In fact, the ability to detect markers for infection, developing cancers, fatigue, depression – and report back on these – may someday be expected. And the range of possibilities would expand as, on the one hand, expectations of health and health concerns took in environmental data, history, and your DNA, and, on the other hand, the relationships between readings and the actual datamining of people, led to the discovery of patterns that expose irregularities that are not currently recognized.
Ultimately, integrating our bodies into the Internet of things will challenge concepts of health, illness, privacy, public good, and what normal (especially vs. enhanced) means. I’ll get more into the social and community aspects in my next post.
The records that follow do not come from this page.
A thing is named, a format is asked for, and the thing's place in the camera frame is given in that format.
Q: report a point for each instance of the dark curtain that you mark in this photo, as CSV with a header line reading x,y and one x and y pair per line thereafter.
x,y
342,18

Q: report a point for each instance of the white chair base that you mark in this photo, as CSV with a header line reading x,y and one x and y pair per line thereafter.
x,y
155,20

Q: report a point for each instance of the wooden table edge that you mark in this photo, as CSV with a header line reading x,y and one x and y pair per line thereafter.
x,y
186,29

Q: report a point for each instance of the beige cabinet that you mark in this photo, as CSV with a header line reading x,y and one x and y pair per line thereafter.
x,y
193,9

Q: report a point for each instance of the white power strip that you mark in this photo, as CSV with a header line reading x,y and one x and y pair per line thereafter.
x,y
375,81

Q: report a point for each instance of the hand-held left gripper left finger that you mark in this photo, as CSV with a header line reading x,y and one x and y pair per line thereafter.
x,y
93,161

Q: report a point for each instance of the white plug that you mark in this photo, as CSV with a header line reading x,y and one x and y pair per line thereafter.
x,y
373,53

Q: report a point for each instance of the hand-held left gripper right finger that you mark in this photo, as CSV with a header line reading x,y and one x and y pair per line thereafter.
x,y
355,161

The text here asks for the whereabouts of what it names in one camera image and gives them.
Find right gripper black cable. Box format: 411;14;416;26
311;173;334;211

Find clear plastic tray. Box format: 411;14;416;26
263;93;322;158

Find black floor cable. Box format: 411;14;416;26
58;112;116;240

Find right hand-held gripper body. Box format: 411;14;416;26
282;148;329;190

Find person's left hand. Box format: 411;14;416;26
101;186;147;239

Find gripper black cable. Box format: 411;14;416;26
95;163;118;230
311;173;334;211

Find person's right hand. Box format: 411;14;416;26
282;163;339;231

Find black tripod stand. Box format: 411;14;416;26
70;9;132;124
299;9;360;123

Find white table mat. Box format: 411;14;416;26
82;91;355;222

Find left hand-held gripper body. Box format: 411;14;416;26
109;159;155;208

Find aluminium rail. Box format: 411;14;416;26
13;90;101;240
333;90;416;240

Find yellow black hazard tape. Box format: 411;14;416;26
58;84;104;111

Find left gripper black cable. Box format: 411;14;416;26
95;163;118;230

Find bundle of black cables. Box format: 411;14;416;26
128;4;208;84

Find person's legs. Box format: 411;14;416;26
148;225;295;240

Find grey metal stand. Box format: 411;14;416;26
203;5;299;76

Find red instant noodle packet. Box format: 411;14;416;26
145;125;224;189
Detectors and devices. While work is already underway to create biocompatible detectors and other technology, and smaller and smaller versions keep emerging, don’t expect an organ-homing pill or tattoo to be available soon. Most detection devices will be implantable only for acute needs (e.g., insulin pumps, pacemakers, rfid chips in Alzheimer’s patients).
These implantables point to a world where everyone will live with devices, but most medical detection is managed now from the outside. Sometimes, as with home blood pressure cuffs, thermometers, and blood glucose detectors, the user is active. In other cases, such as smart toilets and smartphone fitness accessories, the data may be taken en passant. More of the latter are likely to become part of our lives, incorporated into glasses, coffee cups, electric razors, and clothing.
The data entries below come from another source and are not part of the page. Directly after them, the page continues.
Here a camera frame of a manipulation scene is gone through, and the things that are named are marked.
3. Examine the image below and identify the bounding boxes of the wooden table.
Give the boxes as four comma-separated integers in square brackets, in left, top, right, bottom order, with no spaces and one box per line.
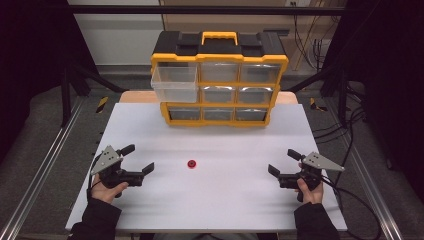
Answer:
[119,90,299,105]

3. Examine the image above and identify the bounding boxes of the left hand-held gripper cable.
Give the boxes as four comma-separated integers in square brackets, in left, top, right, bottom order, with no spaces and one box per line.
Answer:
[86,155,103,202]

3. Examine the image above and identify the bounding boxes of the person's left hand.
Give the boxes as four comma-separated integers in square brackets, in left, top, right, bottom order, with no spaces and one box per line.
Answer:
[90,174,129,204]

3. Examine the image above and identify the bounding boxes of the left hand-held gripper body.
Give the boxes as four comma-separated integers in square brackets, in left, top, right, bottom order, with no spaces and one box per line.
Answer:
[90,145,145,189]

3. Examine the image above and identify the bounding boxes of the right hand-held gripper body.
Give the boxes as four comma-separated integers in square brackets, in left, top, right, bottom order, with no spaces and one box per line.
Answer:
[278,152,345,192]

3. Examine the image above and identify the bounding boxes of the white panel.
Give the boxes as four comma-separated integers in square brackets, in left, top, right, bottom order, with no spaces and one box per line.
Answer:
[67,0,165,66]

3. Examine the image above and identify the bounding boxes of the yellow black hazard tape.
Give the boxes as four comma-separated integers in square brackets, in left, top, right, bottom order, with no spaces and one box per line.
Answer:
[96,96,110,114]
[309,97,328,112]

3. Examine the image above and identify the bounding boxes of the set of clear drawers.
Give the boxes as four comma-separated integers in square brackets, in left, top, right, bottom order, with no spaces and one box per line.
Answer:
[168,62,282,122]

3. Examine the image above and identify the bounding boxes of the black metal stand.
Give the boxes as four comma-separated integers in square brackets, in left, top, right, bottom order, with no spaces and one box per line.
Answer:
[60,62,130,128]
[285,63,350,128]

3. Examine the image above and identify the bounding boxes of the aluminium rail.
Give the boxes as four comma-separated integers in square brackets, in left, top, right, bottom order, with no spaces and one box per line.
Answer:
[0,98,85,240]
[323,98,405,240]

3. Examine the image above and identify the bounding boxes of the person's right hand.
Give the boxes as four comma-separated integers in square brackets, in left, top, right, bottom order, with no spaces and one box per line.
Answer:
[294,178,324,205]

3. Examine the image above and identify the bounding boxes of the clear plastic organiser bin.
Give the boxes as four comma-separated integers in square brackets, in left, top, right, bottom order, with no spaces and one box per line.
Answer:
[150,64,199,104]

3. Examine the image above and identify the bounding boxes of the yellow black organiser cabinet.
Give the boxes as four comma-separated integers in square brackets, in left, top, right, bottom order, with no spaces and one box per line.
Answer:
[150,30,290,128]

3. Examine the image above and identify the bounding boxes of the bundle of wall cables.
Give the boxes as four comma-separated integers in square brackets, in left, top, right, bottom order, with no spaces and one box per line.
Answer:
[292,14,333,72]

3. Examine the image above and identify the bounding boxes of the dark curtain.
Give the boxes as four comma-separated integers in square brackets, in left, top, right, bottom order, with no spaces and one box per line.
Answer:
[0,0,100,164]
[328,0,424,196]

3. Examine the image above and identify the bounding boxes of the hand-held gripper cable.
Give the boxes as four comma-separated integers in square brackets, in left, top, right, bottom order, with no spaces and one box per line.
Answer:
[86,155,103,202]
[320,175,383,240]

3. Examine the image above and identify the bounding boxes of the black floor cables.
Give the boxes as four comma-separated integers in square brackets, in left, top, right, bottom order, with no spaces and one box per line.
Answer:
[312,81,368,188]

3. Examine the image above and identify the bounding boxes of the black frame bar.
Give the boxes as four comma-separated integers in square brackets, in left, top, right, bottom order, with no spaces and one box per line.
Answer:
[70,4,346,16]

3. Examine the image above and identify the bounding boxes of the right hand-held gripper cable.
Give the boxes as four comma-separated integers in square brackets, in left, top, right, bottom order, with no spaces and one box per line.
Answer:
[320,175,383,240]
In addition, data is likely to be gathered outside the home and the doctor’s office. A good example of this is the Black Barbershop Health Outreach Program, which screens customers for high blood pressure, diabetes, and prostate cancer. Pharmacies are reaching further into health, and, I suspect, the role of gyms and spas in screening, gathering data, and even providing treatments will grow over the years as diagnostics become less expensive and more foolproof.
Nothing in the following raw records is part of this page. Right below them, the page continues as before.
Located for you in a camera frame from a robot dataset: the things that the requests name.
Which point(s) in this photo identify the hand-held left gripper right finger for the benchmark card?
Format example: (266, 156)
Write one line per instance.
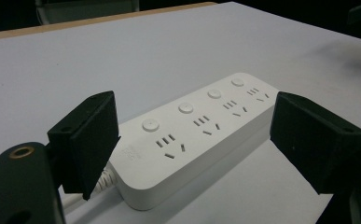
(312, 140)

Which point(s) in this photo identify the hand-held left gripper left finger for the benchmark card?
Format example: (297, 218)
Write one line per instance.
(88, 146)

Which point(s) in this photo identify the white power strip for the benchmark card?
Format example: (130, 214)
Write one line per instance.
(197, 133)

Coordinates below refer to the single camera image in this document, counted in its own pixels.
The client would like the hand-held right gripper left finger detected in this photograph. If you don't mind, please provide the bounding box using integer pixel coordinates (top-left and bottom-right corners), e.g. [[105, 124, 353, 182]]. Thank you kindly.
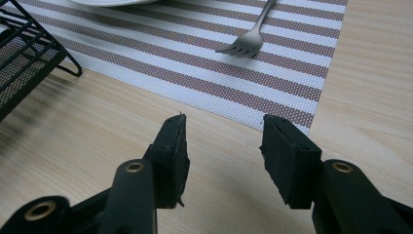
[[142, 113, 191, 210]]

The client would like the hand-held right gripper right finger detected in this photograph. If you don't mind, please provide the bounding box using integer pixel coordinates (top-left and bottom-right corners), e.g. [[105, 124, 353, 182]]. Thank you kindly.
[[258, 113, 323, 210]]

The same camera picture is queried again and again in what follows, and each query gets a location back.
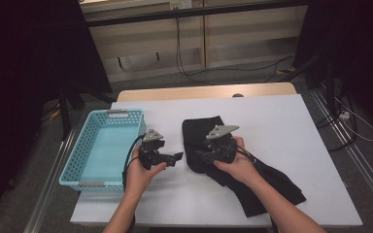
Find yellow cable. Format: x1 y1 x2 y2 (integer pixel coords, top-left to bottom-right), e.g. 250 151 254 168
42 103 62 123

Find black floor cables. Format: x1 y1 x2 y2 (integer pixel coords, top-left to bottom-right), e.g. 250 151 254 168
315 91 358 153

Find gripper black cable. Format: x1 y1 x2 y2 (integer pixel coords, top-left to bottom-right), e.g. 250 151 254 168
121 134 147 233
236 145 278 233

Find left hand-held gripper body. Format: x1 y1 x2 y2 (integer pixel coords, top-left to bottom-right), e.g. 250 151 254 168
138 128 169 171

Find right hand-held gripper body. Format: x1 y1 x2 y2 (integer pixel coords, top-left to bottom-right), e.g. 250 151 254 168
200 124 241 164

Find black shorts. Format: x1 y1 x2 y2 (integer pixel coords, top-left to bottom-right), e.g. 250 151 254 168
182 115 308 218

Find person's right hand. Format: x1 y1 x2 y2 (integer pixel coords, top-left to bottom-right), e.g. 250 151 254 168
213 135 260 187

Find black metal stand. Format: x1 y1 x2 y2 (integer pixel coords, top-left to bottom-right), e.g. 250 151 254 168
280 52 338 111
57 81 118 141

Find black power cable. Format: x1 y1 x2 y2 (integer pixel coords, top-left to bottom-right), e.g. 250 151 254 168
174 17 215 85
187 54 295 85

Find aluminium rail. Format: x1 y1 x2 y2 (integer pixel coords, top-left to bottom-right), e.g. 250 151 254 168
22 127 77 233
310 90 373 212

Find light wooden table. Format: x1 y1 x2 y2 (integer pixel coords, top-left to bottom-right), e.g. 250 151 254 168
116 82 298 103

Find black curtain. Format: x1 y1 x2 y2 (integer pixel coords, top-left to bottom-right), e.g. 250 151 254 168
292 0 373 137
0 0 113 224

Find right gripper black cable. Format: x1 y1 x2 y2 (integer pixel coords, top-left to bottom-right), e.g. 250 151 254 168
236 145 278 233

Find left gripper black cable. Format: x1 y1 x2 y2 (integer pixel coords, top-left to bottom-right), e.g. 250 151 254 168
121 134 147 233

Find white cable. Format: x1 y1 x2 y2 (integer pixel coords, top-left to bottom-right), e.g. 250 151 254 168
334 96 373 143

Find white wall socket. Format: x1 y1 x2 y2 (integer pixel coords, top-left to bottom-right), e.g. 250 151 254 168
169 0 192 10

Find person's left hand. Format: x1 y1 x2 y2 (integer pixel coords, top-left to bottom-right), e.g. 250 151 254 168
124 145 168 195

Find light blue plastic basket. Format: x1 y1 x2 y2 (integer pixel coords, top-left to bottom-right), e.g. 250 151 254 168
58 109 147 194

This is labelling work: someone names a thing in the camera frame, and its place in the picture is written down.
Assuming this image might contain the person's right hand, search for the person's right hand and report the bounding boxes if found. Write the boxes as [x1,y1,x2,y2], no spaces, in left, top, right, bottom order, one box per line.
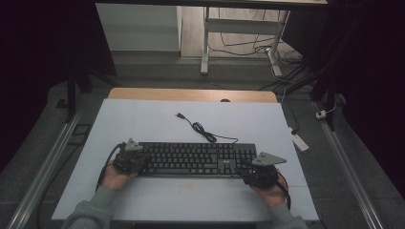
[250,169,288,209]

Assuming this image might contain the person's left hand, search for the person's left hand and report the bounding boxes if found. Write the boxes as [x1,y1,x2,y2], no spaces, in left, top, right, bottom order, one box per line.
[100,161,139,193]

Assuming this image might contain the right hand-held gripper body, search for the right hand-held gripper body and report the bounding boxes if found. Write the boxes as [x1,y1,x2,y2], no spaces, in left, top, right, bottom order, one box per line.
[248,151,288,189]

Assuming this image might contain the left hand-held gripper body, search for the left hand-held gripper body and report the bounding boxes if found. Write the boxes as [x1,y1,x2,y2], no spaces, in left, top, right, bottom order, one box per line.
[113,137,148,176]
Getting personal. Along with more data gathering, the focus will change as environment, family history, and DNA analysis point toward what indicators (or sets of indicators) should be put in place to optimize health and detect problems early.
Drugs and bugs. In addition, healthcare devices are likely to become more involved in helping patients to get the most out of medications. Anyone who has had to “dial in” blood pressure or pain medication – which is often hit or miss as to dosage and which pharmaceuticals – can understand the advantages of having automated monitoring and data that can quickly lead to the best solution. And, as we come to understand ourselves as ecosystems of organisms (arguably over half our mass is other species) and how that protects us from infection, helps us digest, and even impacts our mental health, sampling the bacteria and other organisms found in the gut the bloodstream, and on the skin will be factored in to diagnosis and treatment.
Information and intervention. As is usually the case with IoT, the leading edge is populated by sensor technology. Pacemakers give jolts and insulin pumps adapt dosage, but most of the devices participating now, and in the near future, in the IoT are detecting, monitoring, and reporting data rather than acting on it. Putting actuators into a system can be tricky. It can be especially problematic in the world of health since mistakes can be costly, both in terms of causing harm to people and in terms of legal action. Reports of hackable heart-assist devices have led to real concerns about the risks of technologies. Providing the data to a healthcare professional and having that person take action is the safer alternative for now. Interventions are in the hands of people.
But that is likely to change over time as new opportunities emerge. As people without diagnosed illnesses become part of a smart world that looks to move beyond today’s definitions of health. First, they will receive more information that can allow them to make their own decisions. Later, they can decide to have devices that act to maintain health or even enhance performance.